* _PROVIDED DATA_
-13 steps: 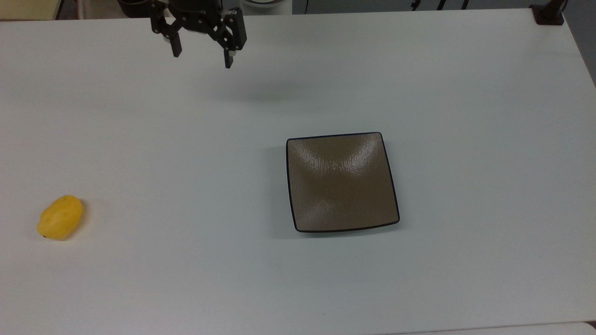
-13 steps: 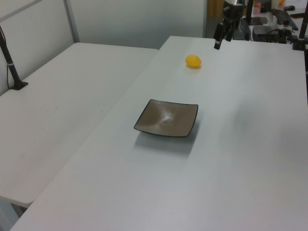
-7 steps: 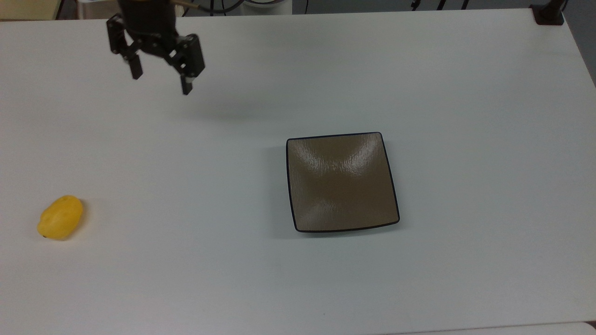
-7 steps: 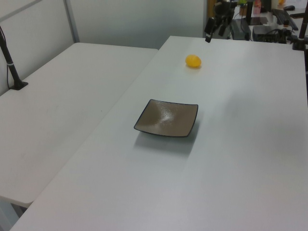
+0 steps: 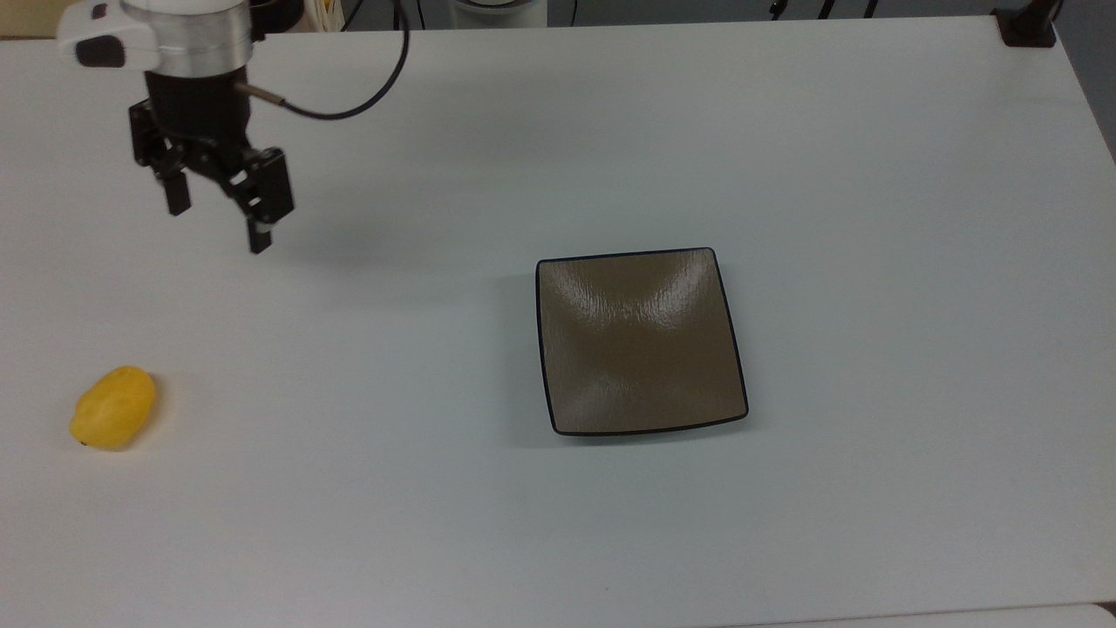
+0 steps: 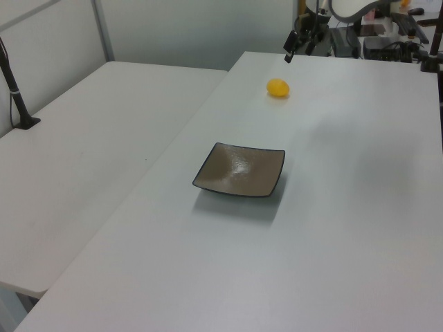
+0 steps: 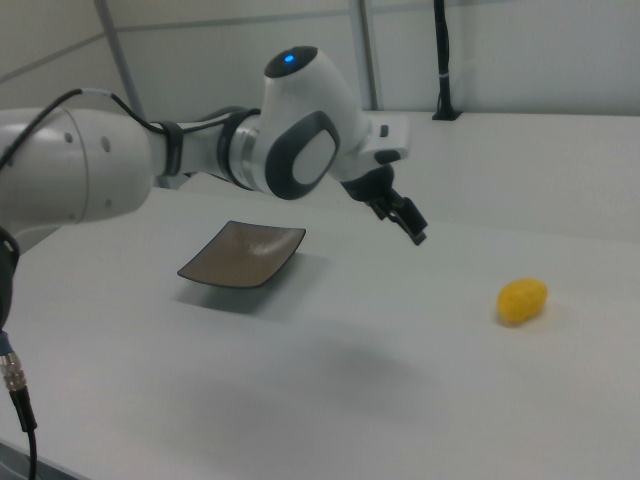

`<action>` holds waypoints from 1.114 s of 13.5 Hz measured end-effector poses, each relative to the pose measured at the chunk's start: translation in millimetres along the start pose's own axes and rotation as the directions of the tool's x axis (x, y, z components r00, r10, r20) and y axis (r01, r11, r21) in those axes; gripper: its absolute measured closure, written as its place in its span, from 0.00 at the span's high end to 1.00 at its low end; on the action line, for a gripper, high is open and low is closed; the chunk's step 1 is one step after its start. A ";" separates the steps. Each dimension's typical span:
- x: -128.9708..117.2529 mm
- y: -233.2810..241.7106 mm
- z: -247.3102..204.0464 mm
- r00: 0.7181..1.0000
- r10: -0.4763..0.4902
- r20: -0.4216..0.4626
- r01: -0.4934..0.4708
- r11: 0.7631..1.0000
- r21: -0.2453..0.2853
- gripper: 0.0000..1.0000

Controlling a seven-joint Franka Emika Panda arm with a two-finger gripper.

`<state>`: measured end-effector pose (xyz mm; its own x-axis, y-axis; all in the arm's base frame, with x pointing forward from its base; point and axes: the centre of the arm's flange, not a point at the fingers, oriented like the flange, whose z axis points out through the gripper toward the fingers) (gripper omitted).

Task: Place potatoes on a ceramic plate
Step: 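Lower the gripper over the yellow potato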

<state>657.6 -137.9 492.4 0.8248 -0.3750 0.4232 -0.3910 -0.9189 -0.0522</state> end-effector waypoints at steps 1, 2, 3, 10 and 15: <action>6.3 8.6 6.8 1.000 0.017 -0.022 -0.017 1.000 -0.005 1.00; 12.1 16.0 14.4 0.999 0.030 -0.034 -0.031 0.999 -0.013 1.00; 17.6 22.7 22.9 0.999 0.036 -0.041 -0.037 0.999 -0.025 1.00; 44.1 62.8 130.6 0.976 0.083 -0.200 -0.096 0.994 -0.058 1.00; 48.8 65.8 176.2 0.976 0.076 -0.205 -0.093 0.993 -0.076 1.00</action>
<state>744.1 -238.2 350.3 0.6913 -0.4102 0.5948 -0.4957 -0.8682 -0.0227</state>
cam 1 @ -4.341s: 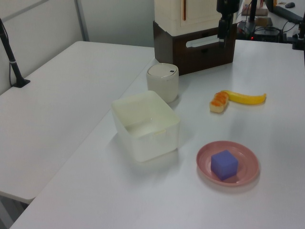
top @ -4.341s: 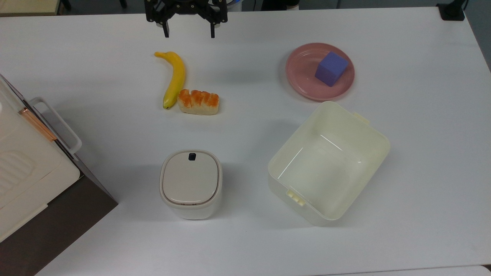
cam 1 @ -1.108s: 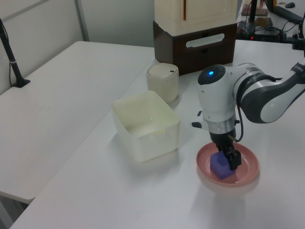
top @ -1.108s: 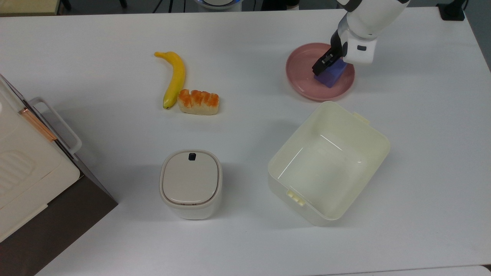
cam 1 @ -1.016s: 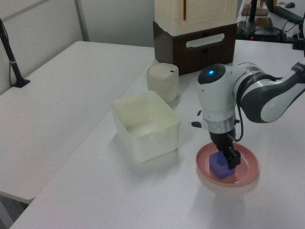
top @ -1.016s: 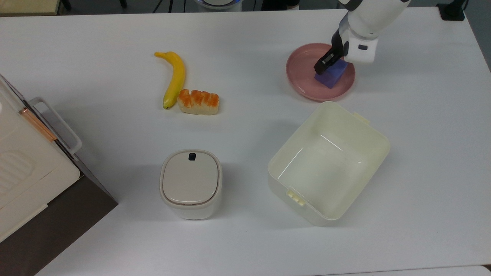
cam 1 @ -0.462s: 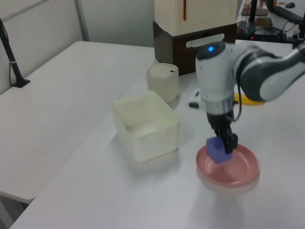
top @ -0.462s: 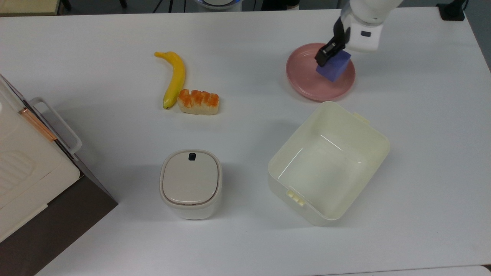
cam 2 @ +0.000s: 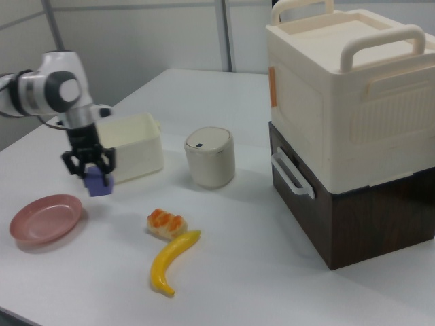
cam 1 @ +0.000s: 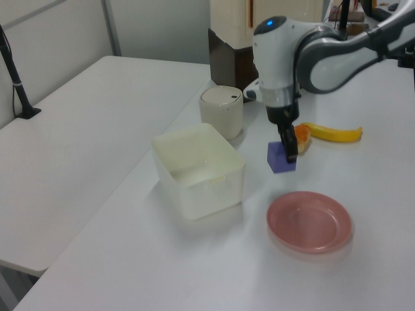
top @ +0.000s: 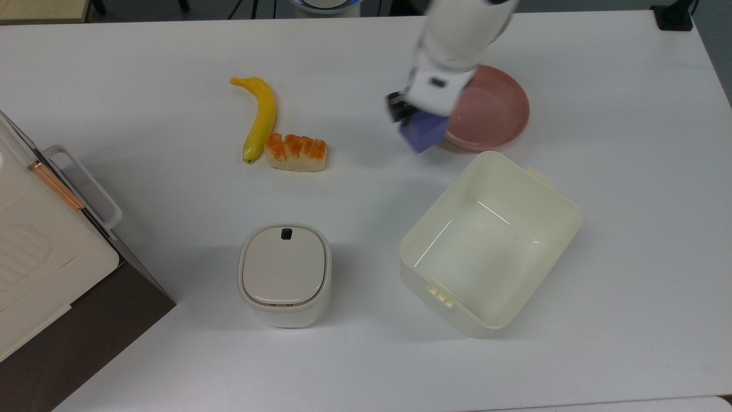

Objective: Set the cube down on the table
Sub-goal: 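Carry the cube off the plate and set it on the table, then open the gripper and raise it away from the cube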

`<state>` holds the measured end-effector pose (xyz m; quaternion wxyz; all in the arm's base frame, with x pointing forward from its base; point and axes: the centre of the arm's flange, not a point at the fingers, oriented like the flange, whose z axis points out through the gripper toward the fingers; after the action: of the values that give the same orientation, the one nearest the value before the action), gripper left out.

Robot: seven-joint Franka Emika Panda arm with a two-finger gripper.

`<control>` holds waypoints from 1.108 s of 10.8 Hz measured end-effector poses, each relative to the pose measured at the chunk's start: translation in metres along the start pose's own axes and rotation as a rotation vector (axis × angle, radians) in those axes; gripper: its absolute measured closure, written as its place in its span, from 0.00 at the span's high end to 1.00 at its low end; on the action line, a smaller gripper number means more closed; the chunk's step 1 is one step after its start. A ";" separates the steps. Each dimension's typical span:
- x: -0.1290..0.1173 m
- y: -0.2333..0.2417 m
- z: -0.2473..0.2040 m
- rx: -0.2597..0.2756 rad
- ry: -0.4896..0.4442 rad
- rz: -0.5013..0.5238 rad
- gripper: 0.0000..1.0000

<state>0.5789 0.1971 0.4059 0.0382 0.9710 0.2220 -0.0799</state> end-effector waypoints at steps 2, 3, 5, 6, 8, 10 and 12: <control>-0.003 0.067 0.000 0.005 0.058 0.102 0.55; -0.007 0.093 0.000 -0.002 0.078 0.140 0.60; -0.014 0.132 -0.002 -0.005 0.093 0.201 0.88; -0.016 0.143 -0.007 -0.006 0.104 0.218 1.00; -0.018 0.160 -0.027 -0.012 0.143 0.248 1.00; -0.037 0.180 -0.059 -0.014 0.177 0.293 1.00; -0.074 0.189 -0.103 -0.003 0.180 0.327 1.00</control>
<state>0.6100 0.0067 0.5272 0.0320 0.9973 0.0638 0.0147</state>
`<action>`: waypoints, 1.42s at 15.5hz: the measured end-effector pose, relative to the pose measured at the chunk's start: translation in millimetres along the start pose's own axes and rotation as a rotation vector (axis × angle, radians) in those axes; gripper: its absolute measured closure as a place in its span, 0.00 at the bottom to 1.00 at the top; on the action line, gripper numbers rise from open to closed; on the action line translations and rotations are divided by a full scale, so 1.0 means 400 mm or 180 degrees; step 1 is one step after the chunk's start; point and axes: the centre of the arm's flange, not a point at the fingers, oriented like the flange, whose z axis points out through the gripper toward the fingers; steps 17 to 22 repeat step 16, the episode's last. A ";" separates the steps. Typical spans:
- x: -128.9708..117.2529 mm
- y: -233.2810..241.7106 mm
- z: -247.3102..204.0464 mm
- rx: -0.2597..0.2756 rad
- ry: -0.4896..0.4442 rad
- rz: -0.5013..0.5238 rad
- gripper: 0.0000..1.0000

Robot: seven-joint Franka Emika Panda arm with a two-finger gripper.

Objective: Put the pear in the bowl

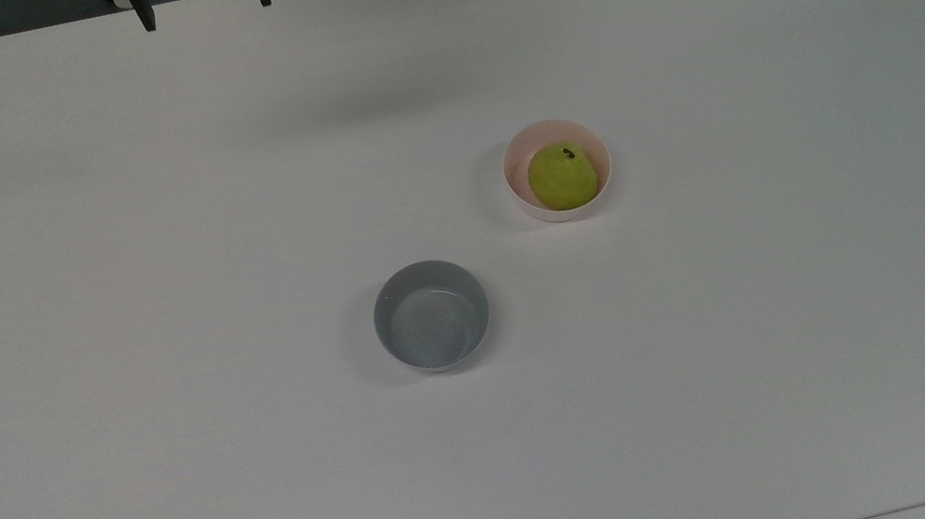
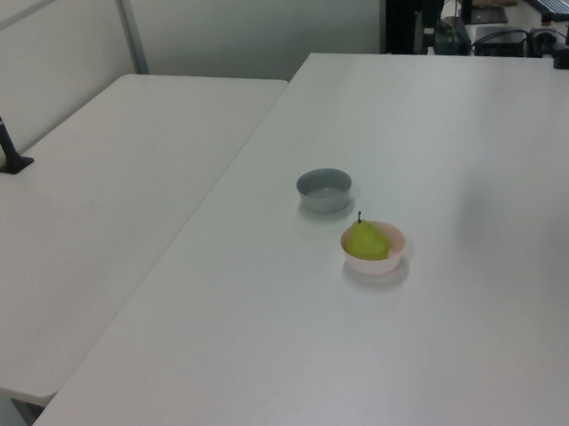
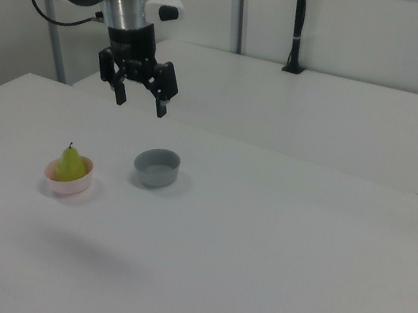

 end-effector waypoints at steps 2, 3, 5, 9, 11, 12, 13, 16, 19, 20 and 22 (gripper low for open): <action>0.005 -0.003 0.007 0.0002 -0.0012 -0.0009 0.00; 0.007 -0.007 0.010 0.0004 -0.0016 -0.0013 0.00; 0.012 -0.012 0.017 0.0007 -0.0030 -0.0013 0.00; 0.017 -0.020 0.023 0.0008 -0.0032 -0.0025 0.00; 0.018 -0.020 0.022 0.0008 -0.0031 -0.0026 0.00; 0.018 -0.021 0.022 0.0008 -0.0031 -0.0027 0.00; 0.018 -0.023 0.022 0.0008 -0.0031 -0.0031 0.00; 0.019 -0.028 0.022 0.0009 -0.0031 -0.0043 0.00; 0.019 -0.028 0.022 0.0009 -0.0031 -0.0043 0.00; 0.019 -0.028 0.022 0.0009 -0.0031 -0.0043 0.00; 0.019 -0.028 0.022 0.0009 -0.0031 -0.0043 0.00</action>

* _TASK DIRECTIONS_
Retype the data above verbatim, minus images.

* _ANSWER BOX_
-13 steps: 
-13 steps: 
-7 steps: 
-7 steps: 
+0 steps: 
+0 steps: 
+0 steps: 

`<action>` holds waypoints from 1.114 s of 13.5 Hz measured end-effector poses, each relative to the pose measured at the chunk's start: translation in millimetres along the start pose's own axes and rotation as the directions of the tool's x axis (x, y, z components r00, r10, r20) and y axis (r01, r11, r21) in those axes; gripper: its absolute measured closure, written as its place in its span, from 0.00 at the span's high end to 1.00 at its low end; on the action line, for a gripper, high is open and low is closed; the chunk's step 1 is one step after its start. A ";" separates the steps. Each dimension's typical span:
- x: -128.9708..117.2529 mm
- y: -233.2810..241.7106 mm
- z: -247.3102..204.0464 mm
- r00: 0.7181..1.0000
- r10: -0.4763..0.4902
- r20: -0.4216..0.4626
- r01: -0.4934..0.4708
- r11: 0.7631..1.0000
- r21: -0.2453..0.2853
- gripper: 0.0000..1.0000

Controlling a seven-joint Franka Emika Panda arm with a two-finger gripper.

`<state>`: measured end-effector pose (xyz mm; its own x-axis, y-axis; all in the arm's base frame, with x pointing forward from its base; point and axes: the centre of the arm's flange, not a point at the fingers, oriented like the flange, whose z axis points out through the gripper toward the fingers) (gripper omitted).

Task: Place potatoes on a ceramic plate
Step: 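Lower the gripper over the yellow potato
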
<state>657.6 -137.9 492.4 0.8248 -0.3750 0.4232 -0.3910 -0.9189 -0.0522</state> end-effector waypoints at steps 1, 2, 3, 10 and 15: <action>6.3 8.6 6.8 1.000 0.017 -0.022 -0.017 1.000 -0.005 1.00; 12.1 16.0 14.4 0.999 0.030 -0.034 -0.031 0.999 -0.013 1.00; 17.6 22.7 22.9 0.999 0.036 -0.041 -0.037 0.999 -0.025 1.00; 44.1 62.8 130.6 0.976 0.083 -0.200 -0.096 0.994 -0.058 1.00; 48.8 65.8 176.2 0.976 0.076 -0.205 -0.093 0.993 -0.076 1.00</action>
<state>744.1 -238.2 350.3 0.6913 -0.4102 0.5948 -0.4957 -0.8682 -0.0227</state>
cam 1 @ -4.341s: 
top @ -4.341s: 
cam 1 @ -1.108s: 
top @ -1.108s: 
cam 1 @ -1.016s: 
top @ -1.016s: 
cam 1 @ -0.462s: 
top @ -0.462s: 
cam 2 @ +0.000s: 
cam 1 @ +0.000s: 
top @ +0.000s: 

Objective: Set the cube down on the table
Sub-goal: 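Carry the cube off the plate and set it on the table, then open the gripper and raise it away from the cube
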
`<state>` holds the measured end-effector pose (xyz m; quaternion wxyz; all in the arm's base frame, with x pointing forward from its base; point and axes: the centre of the arm's flange, not a point at the fingers, oriented like the flange, whose z axis points out through the gripper toward the fingers; after the action: of the values that give the same orientation, the one nearest the value before the action), gripper left out.

Robot: seven-joint Franka Emika Panda arm with a two-finger gripper.

`<control>` holds waypoints from 1.108 s of 10.8 Hz measured end-effector poses, each relative to the pose measured at the chunk's start: translation in metres along the start pose's own axes and rotation as a rotation vector (axis × angle, radians) in those axes; gripper: its absolute measured closure, written as its place in its span, from 0.00 at the span's high end to 1.00 at its low end; on the action line, a smaller gripper number means more closed; the chunk's step 1 is one step after its start. A ";" separates the steps. Each dimension's typical span:
- x: -0.1290..0.1173 m
- y: -0.2333..0.2417 m
- z: -0.2473..0.2040 m
- rx: -0.2597..0.2756 rad
- ry: -0.4896..0.4442 rad
- rz: -0.5013..0.5238 rad
- gripper: 0.0000..1.0000

<state>0.5789 0.1971 0.4059 0.0382 0.9710 0.2220 -0.0799</state> end-effector waypoints at steps 2, 3, 5, 6, 8, 10 and 12: <control>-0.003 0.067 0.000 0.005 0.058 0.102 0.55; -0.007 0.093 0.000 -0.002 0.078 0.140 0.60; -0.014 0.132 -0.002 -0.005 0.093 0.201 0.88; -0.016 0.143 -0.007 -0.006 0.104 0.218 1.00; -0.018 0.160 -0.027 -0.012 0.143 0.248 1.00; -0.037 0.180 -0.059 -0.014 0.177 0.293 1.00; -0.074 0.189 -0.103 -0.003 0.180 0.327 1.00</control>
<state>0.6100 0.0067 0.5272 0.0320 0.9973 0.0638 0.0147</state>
`<action>`: waypoints, 1.42s at 15.5hz: the measured end-effector pose, relative to the pose measured at the chunk's start: translation in millimetres along the start pose's own axes and rotation as a rotation vector (axis × angle, radians) in those axes; gripper: its absolute measured closure as a place in its span, 0.00 at the bottom to 1.00 at the top; on the action line, gripper numbers rise from open to closed; on the action line translations and rotations are divided by a full scale, so 1.0 means 400 mm or 180 degrees; step 1 is one step after the chunk's start; point and axes: the centre of the arm's flange, not a point at the fingers, oriented like the flange, whose z axis points out through the gripper toward the fingers; steps 17 to 22 repeat step 16, the episode's last. A ";" separates the steps. Typical spans:
- x: -128.9708..117.2529 mm
- y: -233.2810..241.7106 mm
- z: -247.3102..204.0464 mm
- rx: -0.2597..0.2756 rad
- ry: -0.4896..0.4442 rad
- rz: -0.5013..0.5238 rad
- gripper: 0.0000..1.0000

Robot: seven-joint Franka Emika Panda arm with a two-finger gripper.

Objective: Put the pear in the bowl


 end-effector waypoints at steps 2, 3, 5, 9, 11, 12, 13, 16, 19, 20 and 22 (gripper low for open): <action>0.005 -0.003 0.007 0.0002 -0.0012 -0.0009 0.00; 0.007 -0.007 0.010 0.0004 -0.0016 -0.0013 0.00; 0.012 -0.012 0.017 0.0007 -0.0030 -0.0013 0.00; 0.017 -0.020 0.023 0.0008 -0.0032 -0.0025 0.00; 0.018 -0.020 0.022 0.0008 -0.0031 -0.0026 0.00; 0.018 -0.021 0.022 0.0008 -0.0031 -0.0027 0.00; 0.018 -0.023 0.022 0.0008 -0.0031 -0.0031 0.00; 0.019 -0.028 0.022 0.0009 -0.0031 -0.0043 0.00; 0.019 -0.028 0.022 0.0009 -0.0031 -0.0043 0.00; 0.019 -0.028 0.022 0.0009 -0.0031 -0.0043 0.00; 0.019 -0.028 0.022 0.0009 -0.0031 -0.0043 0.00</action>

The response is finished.